If, in fact, process had been served upon each of the three defendants, the
plaintiff could have and should have produced the proof thereof. This was very
likely in the mind of the trial court when it advised counsel for the plaintiff
that service of summons "will be paid for and filed in the case before it
goes to trial against anybody." If counsel misconstrued the remark of the
court, it is his error, not that of the court. In any event, the plaintiff's
counsel should have called the remaining adverse witnesses, and by so doing he
could have called the court's attention to the alleged error. Having failed to
do so, it may not be raised for the first time on appeal. State v. Walker,
54
N.M. 302,
223 P.2d 943.
{8} Appellant also contends
that the court erred in sustaining the defendants' motion to dismiss on the
ground that the plaintiff had not established a case.

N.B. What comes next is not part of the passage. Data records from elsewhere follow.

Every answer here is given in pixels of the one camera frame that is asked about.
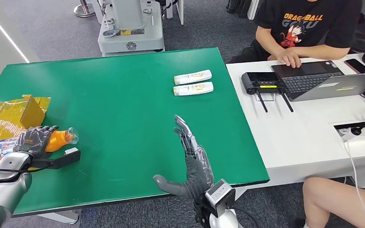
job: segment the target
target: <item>person's hand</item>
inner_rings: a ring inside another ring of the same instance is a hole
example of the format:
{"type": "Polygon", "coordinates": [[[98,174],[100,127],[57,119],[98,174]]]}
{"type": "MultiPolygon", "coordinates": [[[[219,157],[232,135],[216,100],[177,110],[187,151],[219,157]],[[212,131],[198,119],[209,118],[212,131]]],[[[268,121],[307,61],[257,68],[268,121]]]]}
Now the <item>person's hand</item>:
{"type": "Polygon", "coordinates": [[[199,199],[201,195],[213,186],[213,173],[206,156],[205,150],[199,146],[192,132],[183,119],[175,117],[175,128],[185,150],[185,164],[187,166],[187,180],[184,183],[176,183],[166,180],[162,175],[154,175],[153,180],[163,191],[176,196],[192,200],[199,199]]]}
{"type": "Polygon", "coordinates": [[[279,52],[276,56],[279,62],[286,64],[287,66],[292,66],[293,68],[299,68],[301,66],[301,61],[296,52],[292,47],[287,48],[279,52]]]}
{"type": "Polygon", "coordinates": [[[56,129],[58,129],[58,126],[38,126],[24,130],[20,134],[13,152],[26,152],[34,158],[41,158],[45,153],[45,147],[52,132],[56,129]]]}
{"type": "Polygon", "coordinates": [[[272,61],[272,60],[277,60],[277,58],[273,55],[270,55],[267,60],[272,61]]]}

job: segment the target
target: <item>white bottle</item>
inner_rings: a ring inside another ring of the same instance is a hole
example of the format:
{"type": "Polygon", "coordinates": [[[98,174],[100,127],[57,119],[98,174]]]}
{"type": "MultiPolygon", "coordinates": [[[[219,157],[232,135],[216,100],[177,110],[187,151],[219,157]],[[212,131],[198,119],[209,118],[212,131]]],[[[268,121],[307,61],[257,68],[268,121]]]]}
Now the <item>white bottle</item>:
{"type": "Polygon", "coordinates": [[[174,77],[174,83],[176,85],[193,83],[193,82],[200,82],[205,81],[212,78],[212,73],[210,70],[203,70],[200,72],[186,74],[186,75],[178,75],[174,77]]]}
{"type": "Polygon", "coordinates": [[[173,91],[176,96],[205,94],[213,91],[213,84],[212,82],[202,82],[192,85],[180,85],[175,86],[173,91]]]}

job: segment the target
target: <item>laptop keyboard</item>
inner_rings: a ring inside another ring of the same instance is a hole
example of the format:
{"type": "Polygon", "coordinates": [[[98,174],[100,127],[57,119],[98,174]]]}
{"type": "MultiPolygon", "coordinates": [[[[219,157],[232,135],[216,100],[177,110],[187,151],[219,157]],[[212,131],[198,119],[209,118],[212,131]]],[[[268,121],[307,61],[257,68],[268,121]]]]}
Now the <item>laptop keyboard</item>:
{"type": "Polygon", "coordinates": [[[282,78],[289,93],[305,93],[308,90],[316,87],[320,83],[329,79],[332,76],[340,76],[342,73],[313,75],[313,76],[297,76],[282,78]]]}

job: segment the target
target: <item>green tabletop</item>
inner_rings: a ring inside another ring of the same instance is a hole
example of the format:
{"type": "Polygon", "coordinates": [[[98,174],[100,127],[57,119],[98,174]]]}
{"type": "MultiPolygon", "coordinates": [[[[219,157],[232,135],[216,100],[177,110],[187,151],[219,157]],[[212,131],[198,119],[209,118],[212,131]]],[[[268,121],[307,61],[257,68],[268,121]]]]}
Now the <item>green tabletop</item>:
{"type": "Polygon", "coordinates": [[[33,173],[15,214],[164,194],[155,174],[170,181],[186,176],[175,114],[205,148],[215,181],[269,180],[217,48],[6,66],[0,101],[22,94],[52,97],[43,124],[77,128],[82,155],[62,169],[33,173]],[[174,96],[175,75],[205,69],[213,92],[174,96]]]}

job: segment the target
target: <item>robotic arm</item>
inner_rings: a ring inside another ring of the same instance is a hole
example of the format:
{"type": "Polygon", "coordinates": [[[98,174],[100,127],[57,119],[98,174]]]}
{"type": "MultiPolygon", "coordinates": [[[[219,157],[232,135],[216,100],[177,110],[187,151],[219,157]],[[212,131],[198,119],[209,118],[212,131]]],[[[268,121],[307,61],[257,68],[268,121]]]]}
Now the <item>robotic arm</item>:
{"type": "Polygon", "coordinates": [[[236,214],[229,207],[235,202],[235,189],[221,179],[213,184],[213,172],[205,150],[197,143],[187,123],[174,116],[185,152],[187,180],[175,183],[161,175],[153,176],[160,189],[176,196],[194,200],[196,221],[204,228],[242,228],[236,214]]]}
{"type": "Polygon", "coordinates": [[[76,148],[54,160],[44,159],[45,147],[56,127],[37,127],[27,129],[18,141],[18,147],[0,160],[0,227],[10,219],[23,195],[32,182],[31,172],[42,169],[59,169],[80,160],[76,148]]]}

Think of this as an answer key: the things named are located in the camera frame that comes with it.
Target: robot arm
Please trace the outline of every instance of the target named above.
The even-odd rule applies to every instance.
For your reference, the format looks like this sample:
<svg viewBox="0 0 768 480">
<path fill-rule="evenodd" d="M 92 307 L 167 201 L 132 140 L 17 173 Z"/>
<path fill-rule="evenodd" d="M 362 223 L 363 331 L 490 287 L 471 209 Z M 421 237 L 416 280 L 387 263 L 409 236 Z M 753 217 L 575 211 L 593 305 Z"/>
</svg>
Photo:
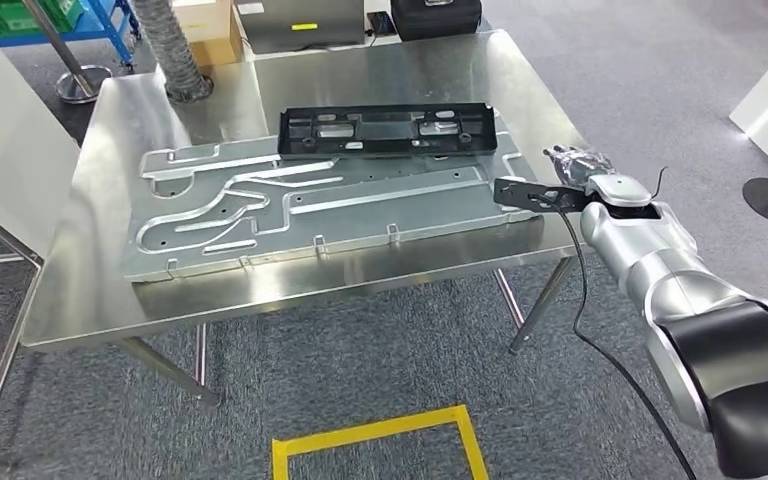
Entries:
<svg viewBox="0 0 768 480">
<path fill-rule="evenodd" d="M 566 186 L 501 178 L 496 201 L 581 212 L 585 241 L 646 320 L 648 356 L 676 415 L 713 434 L 725 475 L 768 480 L 768 300 L 708 270 L 672 209 L 603 156 L 556 147 L 550 157 Z"/>
</svg>

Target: stainless steel table
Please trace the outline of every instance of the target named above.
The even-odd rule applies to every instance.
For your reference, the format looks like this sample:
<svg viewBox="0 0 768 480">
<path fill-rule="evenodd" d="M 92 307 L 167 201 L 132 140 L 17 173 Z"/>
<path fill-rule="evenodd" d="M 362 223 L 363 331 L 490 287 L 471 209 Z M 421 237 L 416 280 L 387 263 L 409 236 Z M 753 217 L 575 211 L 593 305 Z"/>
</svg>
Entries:
<svg viewBox="0 0 768 480">
<path fill-rule="evenodd" d="M 154 74 L 107 80 L 48 259 L 31 286 L 21 341 L 37 350 L 114 342 L 208 403 L 204 324 L 276 310 L 319 295 L 367 294 L 495 270 L 504 301 L 522 316 L 501 267 L 558 261 L 532 309 L 536 321 L 568 274 L 574 247 L 557 215 L 466 233 L 325 254 L 159 283 L 123 276 L 130 192 L 143 154 L 277 134 L 287 107 L 488 102 L 505 119 L 538 180 L 556 183 L 543 148 L 583 146 L 563 110 L 504 32 L 322 52 L 217 68 L 216 90 L 170 106 Z M 195 379 L 138 337 L 199 326 Z"/>
</svg>

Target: blue shelf
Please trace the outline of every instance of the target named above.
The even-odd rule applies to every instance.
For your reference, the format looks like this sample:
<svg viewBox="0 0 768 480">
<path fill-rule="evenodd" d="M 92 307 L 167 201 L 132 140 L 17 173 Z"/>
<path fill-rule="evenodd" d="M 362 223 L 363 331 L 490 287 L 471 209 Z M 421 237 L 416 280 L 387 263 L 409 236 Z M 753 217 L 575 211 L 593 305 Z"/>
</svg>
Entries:
<svg viewBox="0 0 768 480">
<path fill-rule="evenodd" d="M 122 63 L 130 64 L 131 54 L 124 44 L 123 37 L 128 33 L 129 22 L 133 14 L 126 1 L 81 0 L 81 6 L 84 8 L 84 13 L 78 18 L 75 29 L 68 33 L 61 33 L 60 38 L 65 42 L 108 38 L 119 53 Z M 122 10 L 122 20 L 118 26 L 114 26 L 112 17 L 117 8 Z M 48 43 L 48 39 L 41 33 L 0 37 L 0 47 L 19 47 L 41 43 Z"/>
</svg>

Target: hole
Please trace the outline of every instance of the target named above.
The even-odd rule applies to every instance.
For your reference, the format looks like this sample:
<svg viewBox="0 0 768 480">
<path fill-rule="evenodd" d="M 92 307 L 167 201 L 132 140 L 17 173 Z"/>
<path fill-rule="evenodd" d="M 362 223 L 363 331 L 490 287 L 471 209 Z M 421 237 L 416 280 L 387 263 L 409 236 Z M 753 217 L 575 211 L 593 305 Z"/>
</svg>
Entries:
<svg viewBox="0 0 768 480">
<path fill-rule="evenodd" d="M 348 123 L 316 127 L 316 135 L 319 138 L 351 138 L 354 134 L 355 127 Z"/>
<path fill-rule="evenodd" d="M 458 124 L 455 122 L 423 122 L 419 124 L 419 134 L 425 136 L 454 135 L 458 131 Z"/>
</svg>

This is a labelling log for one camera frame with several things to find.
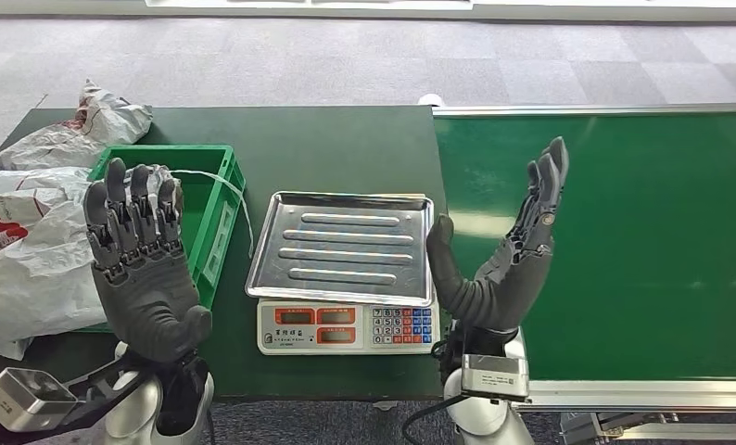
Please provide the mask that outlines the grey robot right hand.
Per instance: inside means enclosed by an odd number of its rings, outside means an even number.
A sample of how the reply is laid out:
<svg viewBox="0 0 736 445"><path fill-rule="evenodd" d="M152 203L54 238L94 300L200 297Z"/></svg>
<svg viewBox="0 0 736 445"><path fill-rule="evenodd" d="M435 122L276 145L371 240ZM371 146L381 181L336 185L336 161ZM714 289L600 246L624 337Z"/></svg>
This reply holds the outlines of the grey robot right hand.
<svg viewBox="0 0 736 445"><path fill-rule="evenodd" d="M527 195L516 221L472 279L456 264L451 240L454 222L438 215L426 238L426 254L439 305L469 327L516 330L548 276L569 153L557 136L527 164Z"/></svg>

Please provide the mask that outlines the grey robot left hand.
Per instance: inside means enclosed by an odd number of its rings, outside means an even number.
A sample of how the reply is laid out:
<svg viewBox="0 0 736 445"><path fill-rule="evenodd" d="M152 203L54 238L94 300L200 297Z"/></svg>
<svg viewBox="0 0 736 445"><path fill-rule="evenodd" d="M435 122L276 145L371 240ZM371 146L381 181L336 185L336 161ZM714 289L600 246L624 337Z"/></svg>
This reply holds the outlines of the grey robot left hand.
<svg viewBox="0 0 736 445"><path fill-rule="evenodd" d="M109 161L89 185L83 213L95 287L113 333L153 362L175 362L212 332L180 238L176 184L164 180L149 198L150 169Z"/></svg>

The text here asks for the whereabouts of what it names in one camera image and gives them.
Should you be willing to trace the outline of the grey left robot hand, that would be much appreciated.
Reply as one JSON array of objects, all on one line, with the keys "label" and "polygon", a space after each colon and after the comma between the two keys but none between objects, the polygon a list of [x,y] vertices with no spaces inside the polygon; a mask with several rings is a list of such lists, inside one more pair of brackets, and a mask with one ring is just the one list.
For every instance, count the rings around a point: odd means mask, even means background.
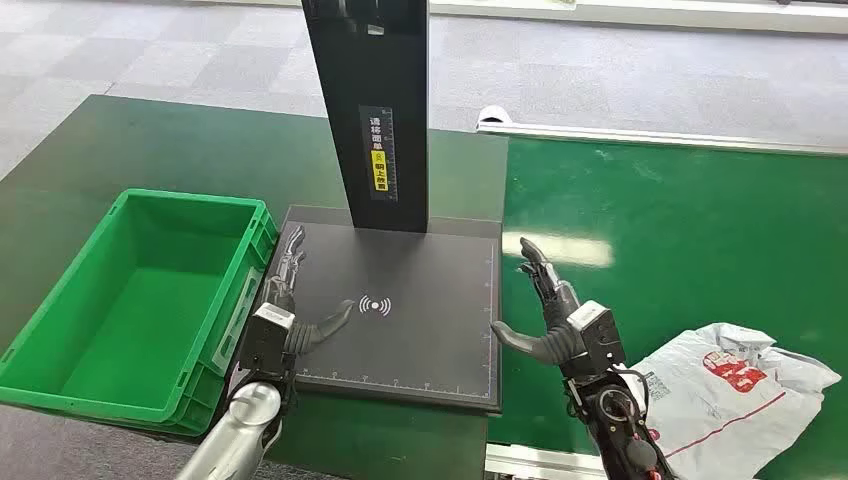
[{"label": "grey left robot hand", "polygon": [[355,302],[343,300],[324,320],[309,323],[296,319],[295,286],[297,274],[306,253],[300,249],[305,229],[298,225],[282,245],[282,253],[274,260],[270,275],[264,280],[259,306],[254,316],[265,328],[272,347],[285,354],[307,354],[343,328],[349,321]]}]

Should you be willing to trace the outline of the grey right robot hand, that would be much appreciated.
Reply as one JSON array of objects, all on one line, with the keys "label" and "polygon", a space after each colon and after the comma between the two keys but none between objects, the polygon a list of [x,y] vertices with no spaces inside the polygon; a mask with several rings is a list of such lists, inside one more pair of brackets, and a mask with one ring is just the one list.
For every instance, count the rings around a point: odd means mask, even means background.
[{"label": "grey right robot hand", "polygon": [[503,321],[492,322],[491,330],[502,345],[514,351],[543,364],[562,365],[585,350],[579,332],[568,321],[579,308],[577,295],[569,282],[559,278],[553,264],[535,243],[521,237],[520,244],[525,259],[520,270],[533,283],[546,332],[537,337],[525,335]]}]

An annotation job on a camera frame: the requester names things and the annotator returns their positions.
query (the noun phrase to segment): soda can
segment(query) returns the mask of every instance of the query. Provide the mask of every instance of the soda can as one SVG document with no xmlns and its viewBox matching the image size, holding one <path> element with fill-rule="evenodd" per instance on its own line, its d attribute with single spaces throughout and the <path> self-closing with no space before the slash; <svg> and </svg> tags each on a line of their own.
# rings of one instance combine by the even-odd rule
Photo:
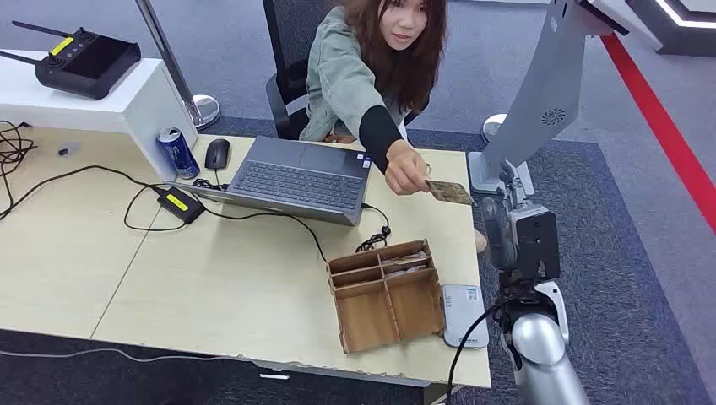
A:
<svg viewBox="0 0 716 405">
<path fill-rule="evenodd" d="M 165 128 L 159 131 L 157 142 L 160 143 L 166 157 L 174 164 L 176 173 L 182 179 L 193 179 L 199 176 L 199 165 L 189 150 L 187 140 L 179 128 Z"/>
</svg>

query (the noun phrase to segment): laptop touchpad
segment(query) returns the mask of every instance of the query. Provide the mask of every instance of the laptop touchpad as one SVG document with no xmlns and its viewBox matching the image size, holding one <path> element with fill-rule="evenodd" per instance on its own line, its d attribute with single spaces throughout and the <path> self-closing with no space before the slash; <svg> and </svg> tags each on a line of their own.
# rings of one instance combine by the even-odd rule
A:
<svg viewBox="0 0 716 405">
<path fill-rule="evenodd" d="M 300 167 L 308 170 L 337 172 L 343 167 L 348 154 L 343 149 L 323 147 L 308 147 L 303 152 Z"/>
</svg>

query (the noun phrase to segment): cable
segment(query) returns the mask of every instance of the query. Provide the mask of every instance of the cable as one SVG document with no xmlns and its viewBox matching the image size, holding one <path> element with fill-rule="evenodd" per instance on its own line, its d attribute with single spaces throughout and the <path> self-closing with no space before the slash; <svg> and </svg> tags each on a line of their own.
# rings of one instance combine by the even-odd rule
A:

{9} The appellant failed to
tender requested findings of fact to the trial court and it failed to make any
written request of the trial court for findings. We will only call attention to
§ 21-1-1(52)(B)(a) (6 N.M.S.A. 1953, and Owensby v. Nesbitt,
61 N.M. 3,
293
P.2d 652; Carlisle v. Walker,
47 N.M. 83,
136 P.2d 479. The evidence will not
be reviewed.
{10} The third claim of error
relied upon for reversal is on an alleged ruling made by the trial court. The
appellant maintains that the trial court erred in ruling that Smith was not an
agent for Davis, Byrum and Gandy. In an effort to evaluate this objection, we
have searched the record. The appellant's brief failed to point to the ruling
in the bill of exceptions. The only ruling by the court on agency evidence
arose on the question of the agency of Byrum for Davis and Gandy. The
contention has no merit.
{11} For the reasons given,
the judgment of the trial court is affirmed.
DAVID CHAVEZ, JR., J., J. C. COMPTON, J.